The problem -> From the records below, extract only the lines running from the line with "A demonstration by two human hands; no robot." to the line with "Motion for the", both lines included, reproducing them exactly.

Provided information ->
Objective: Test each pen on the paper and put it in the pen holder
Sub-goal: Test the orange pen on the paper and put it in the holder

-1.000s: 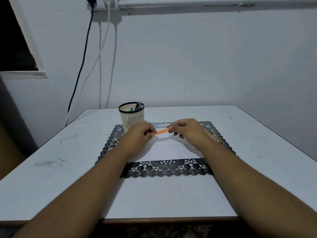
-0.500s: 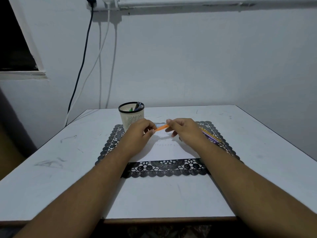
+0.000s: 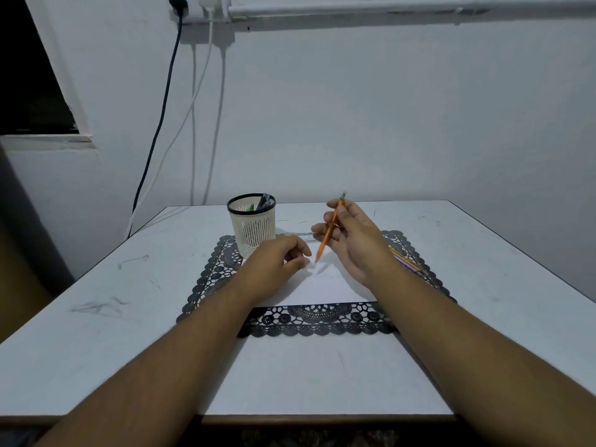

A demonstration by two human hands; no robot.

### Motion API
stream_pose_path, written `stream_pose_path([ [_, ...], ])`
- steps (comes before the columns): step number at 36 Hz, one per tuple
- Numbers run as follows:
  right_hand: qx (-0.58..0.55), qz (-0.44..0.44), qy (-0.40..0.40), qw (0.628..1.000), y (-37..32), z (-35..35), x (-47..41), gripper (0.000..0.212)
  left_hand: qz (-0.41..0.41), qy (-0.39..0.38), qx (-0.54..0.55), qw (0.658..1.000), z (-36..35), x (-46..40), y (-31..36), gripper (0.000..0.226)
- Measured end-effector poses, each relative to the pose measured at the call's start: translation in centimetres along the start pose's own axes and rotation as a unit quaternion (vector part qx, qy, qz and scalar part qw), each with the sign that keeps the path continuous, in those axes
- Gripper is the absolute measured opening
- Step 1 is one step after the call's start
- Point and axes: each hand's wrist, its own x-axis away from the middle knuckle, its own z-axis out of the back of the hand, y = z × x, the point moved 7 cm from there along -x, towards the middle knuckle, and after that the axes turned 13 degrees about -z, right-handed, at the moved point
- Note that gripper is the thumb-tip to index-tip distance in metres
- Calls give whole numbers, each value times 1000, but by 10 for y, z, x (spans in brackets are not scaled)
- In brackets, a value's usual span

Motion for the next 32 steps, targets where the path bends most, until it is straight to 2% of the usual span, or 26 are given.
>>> stream_pose_path([
  [5,-161,-35,-75,983,-3,-7,2,26,14,-13,60,998,-7,0,4,14],
  [10,-225,-34,-101,969,-10,2,3,36,12,-6,73,997,-8,-2,5,9],
  [18,-222,-44,-111,968,-8,1,4,29,15,-6,66,998,-8,-1,5,7],
  [32,-211,-43,-149,965,-6,-6,5,31,23,-4,60,998,-8,-1,7,11],
])
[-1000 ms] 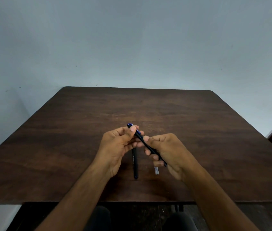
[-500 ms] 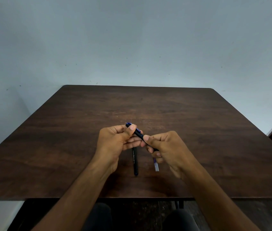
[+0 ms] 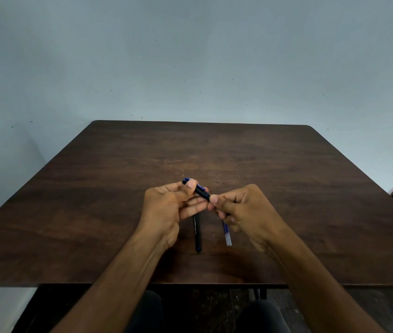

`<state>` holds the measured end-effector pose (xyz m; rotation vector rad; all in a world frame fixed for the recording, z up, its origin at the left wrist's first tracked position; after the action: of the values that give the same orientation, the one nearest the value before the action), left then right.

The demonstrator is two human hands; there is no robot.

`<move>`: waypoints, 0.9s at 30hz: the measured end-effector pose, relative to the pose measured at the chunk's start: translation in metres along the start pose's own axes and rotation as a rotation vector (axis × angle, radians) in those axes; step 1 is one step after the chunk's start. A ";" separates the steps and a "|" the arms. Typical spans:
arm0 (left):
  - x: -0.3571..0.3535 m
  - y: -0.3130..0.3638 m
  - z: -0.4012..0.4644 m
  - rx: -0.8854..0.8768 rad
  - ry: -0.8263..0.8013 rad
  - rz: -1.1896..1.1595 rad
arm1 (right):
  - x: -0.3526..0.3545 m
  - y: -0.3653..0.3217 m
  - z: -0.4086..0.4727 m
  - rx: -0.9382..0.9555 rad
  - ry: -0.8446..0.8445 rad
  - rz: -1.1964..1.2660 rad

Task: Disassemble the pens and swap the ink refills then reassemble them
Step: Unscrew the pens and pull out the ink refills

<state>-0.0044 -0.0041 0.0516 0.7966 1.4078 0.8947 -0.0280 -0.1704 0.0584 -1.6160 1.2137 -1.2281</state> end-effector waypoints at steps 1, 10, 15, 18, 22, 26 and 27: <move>0.001 0.000 0.000 0.004 -0.001 -0.004 | 0.000 -0.001 0.000 -0.020 -0.031 0.041; 0.025 0.028 0.025 -0.068 0.141 0.070 | 0.004 0.012 0.003 0.061 0.072 0.003; 0.023 0.018 0.017 -0.086 0.066 0.214 | -0.002 0.019 0.004 0.043 0.088 0.022; 0.032 0.019 0.020 -0.074 0.016 0.414 | -0.001 0.021 0.004 0.030 0.081 0.042; 0.045 0.019 0.025 -0.131 0.036 0.799 | -0.002 0.021 0.002 0.006 0.027 0.074; 0.052 0.014 0.031 -0.212 0.094 1.110 | -0.010 0.022 0.000 -0.030 -0.019 0.148; 0.053 0.013 0.032 -0.234 0.109 1.144 | -0.012 0.022 0.000 -0.033 -0.028 0.155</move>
<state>0.0249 0.0505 0.0392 1.4022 0.8202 1.9422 -0.0346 -0.1649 0.0346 -1.5267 1.3221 -1.0902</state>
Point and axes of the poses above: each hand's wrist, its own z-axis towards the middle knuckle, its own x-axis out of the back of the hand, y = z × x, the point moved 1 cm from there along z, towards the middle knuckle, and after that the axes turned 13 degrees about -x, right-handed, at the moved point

Task output ->
A demonstration by two human hands; no robot.

### Motion API
stream_pose_path, written `stream_pose_path([ [_, ...], ])`
- steps (comes before the columns): step number at 36 Hz, one per tuple
- Numbers run as follows:
  right_hand: qx (-0.58..0.55), qz (-0.44..0.44), qy (-0.40..0.40), qw (0.628..1.000), y (-37..32), z (-35..35), x (-47..41), gripper (0.000..0.212)
  left_hand: qz (-0.41..0.41), qy (-0.39..0.38), qx (-0.54..0.55), qw (0.658..1.000), z (-36..35), x (-46..40), y (-31..36), gripper (0.000..0.226)
- Measured end-effector poses, each relative to the pose measured at the call's start: translation in centimetres along the start pose's own axes and rotation as a unit quaternion (vector part qx, qy, qz and scalar part qw), each with the sign that keeps the path continuous, in those axes
- Gripper is the absolute measured opening
- Step 1 is one step after the call's start
- Point and axes: each hand's wrist, its own x-axis away from the middle knuckle, its own z-axis out of the back of the hand, y = z × x, the point moved 7 cm from there along -x, towards the middle knuckle, and after that the axes turned 13 degrees about -z, right-handed, at the moved point
- Note that gripper is the thumb-tip to index-tip distance in metres
- Calls give whole numbers, each value times 1000, but by 10 for y, z, x (spans in brackets are not scaled)
- In brackets, a value's usual span

Motion for the next 32 steps, targets where the path bends most, until it is straight to 2% of the usual span, or 26 are given.

Nothing more will be written for this answer.